======== INFORMATION SUPPLIED
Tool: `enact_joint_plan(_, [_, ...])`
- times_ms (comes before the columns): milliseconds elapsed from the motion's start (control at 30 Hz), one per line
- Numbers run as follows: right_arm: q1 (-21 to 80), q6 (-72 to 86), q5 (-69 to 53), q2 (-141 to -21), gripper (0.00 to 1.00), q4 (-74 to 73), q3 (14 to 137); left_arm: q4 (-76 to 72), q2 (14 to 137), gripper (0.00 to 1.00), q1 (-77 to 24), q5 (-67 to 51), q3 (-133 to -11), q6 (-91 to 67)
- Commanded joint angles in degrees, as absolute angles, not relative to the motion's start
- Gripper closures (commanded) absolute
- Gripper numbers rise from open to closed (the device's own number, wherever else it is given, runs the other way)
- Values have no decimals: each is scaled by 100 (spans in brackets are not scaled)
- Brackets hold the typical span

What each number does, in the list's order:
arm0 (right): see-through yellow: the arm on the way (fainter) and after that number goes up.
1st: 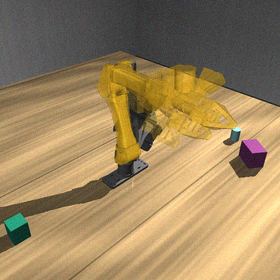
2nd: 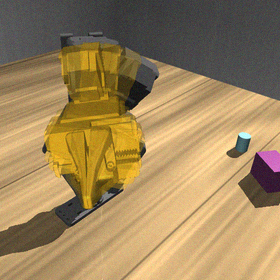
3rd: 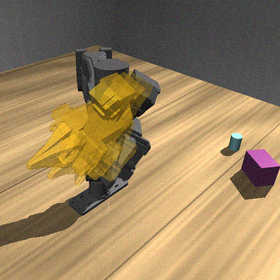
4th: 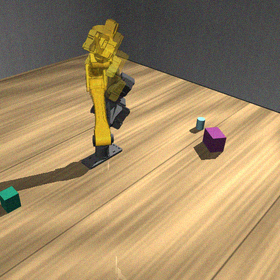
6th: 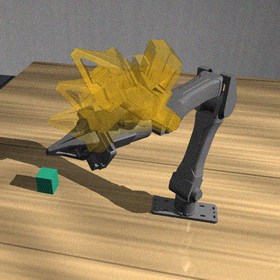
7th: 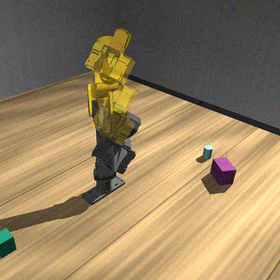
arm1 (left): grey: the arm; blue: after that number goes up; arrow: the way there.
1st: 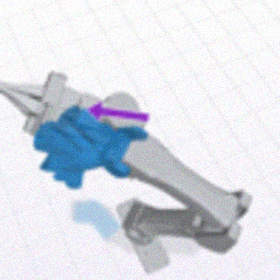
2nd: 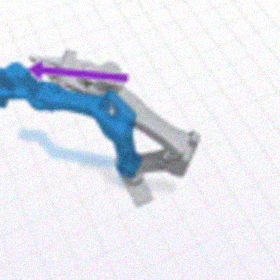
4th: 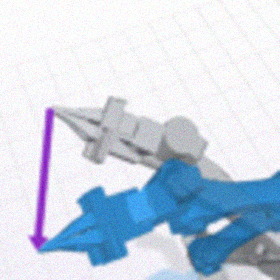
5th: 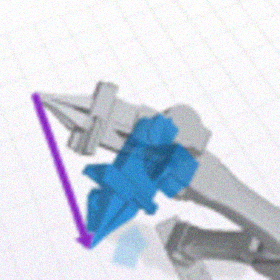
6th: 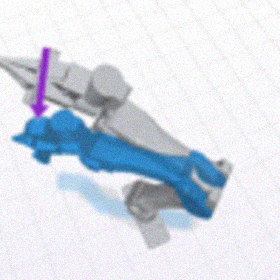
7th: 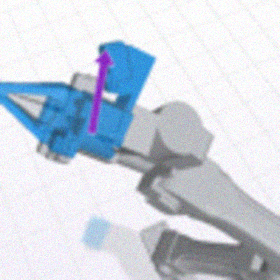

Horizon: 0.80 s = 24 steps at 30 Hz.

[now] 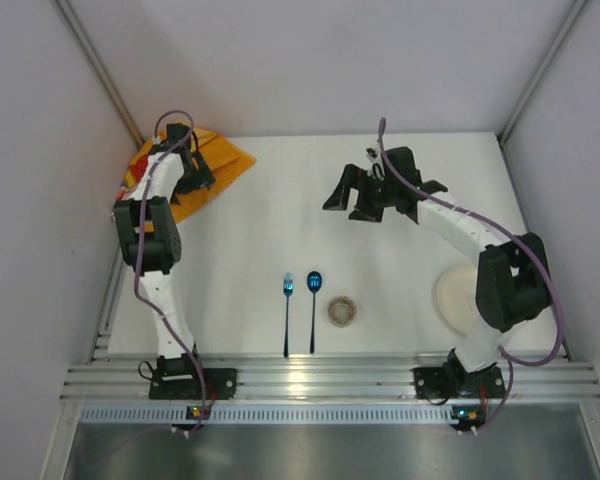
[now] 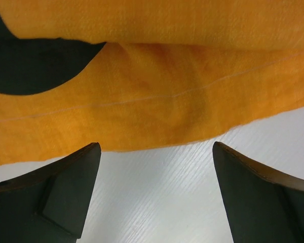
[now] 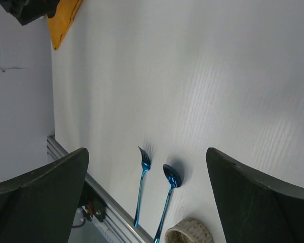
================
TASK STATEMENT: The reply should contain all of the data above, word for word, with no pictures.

RESULT OF THE TASK:
Tool: `enact_joint_plan(_, [_, ...])`
- times_ms (comes before the columns): milliseconds elapsed from the motion's start (control at 30 Hz), one per line
- Numbers run as follows: right_arm: q1 (-21 to 80), q6 (-72 to 86), q5 (-69 to 53), q2 (-141 to -21), gripper (0.00 to 1.00), q4 (-74 to 73), q3 (14 to 137); left_arm: q4 (-76 to 72), q2 (14 to 137), gripper (0.00 to 1.00), q1 (-77 to 24), q5 (-67 to 51), q3 (-133 to -11), q6 (-91 to 67)
- Commanded joint angles in degrees, as absolute angles, not relative to the motion's start
- Gripper closures (commanded) absolute
- Gripper numbers rise from open to closed (the device's own number, wherever else it is given, runs the other way)
- Values have no decimals: each is scaled by 100 (spans in brackets are not scaled)
- Brackets hold the typical span

What each number does, in the list's order:
arm0 (right): see-through yellow: the arm on the way (fainter) and after that number goes up.
1st: 
2nd: 
3rd: 
4th: 
6th: 
7th: 
arm1 (left): grey: the arm; blue: after that number goes up; arrow: the way there.
1st: 
2nd: 
4th: 
5th: 
6th: 
7th: 

Horizon: 0.80 s = 24 steps at 30 Hz.

[now] 
[now] 
[now] 

With that, the answer is done.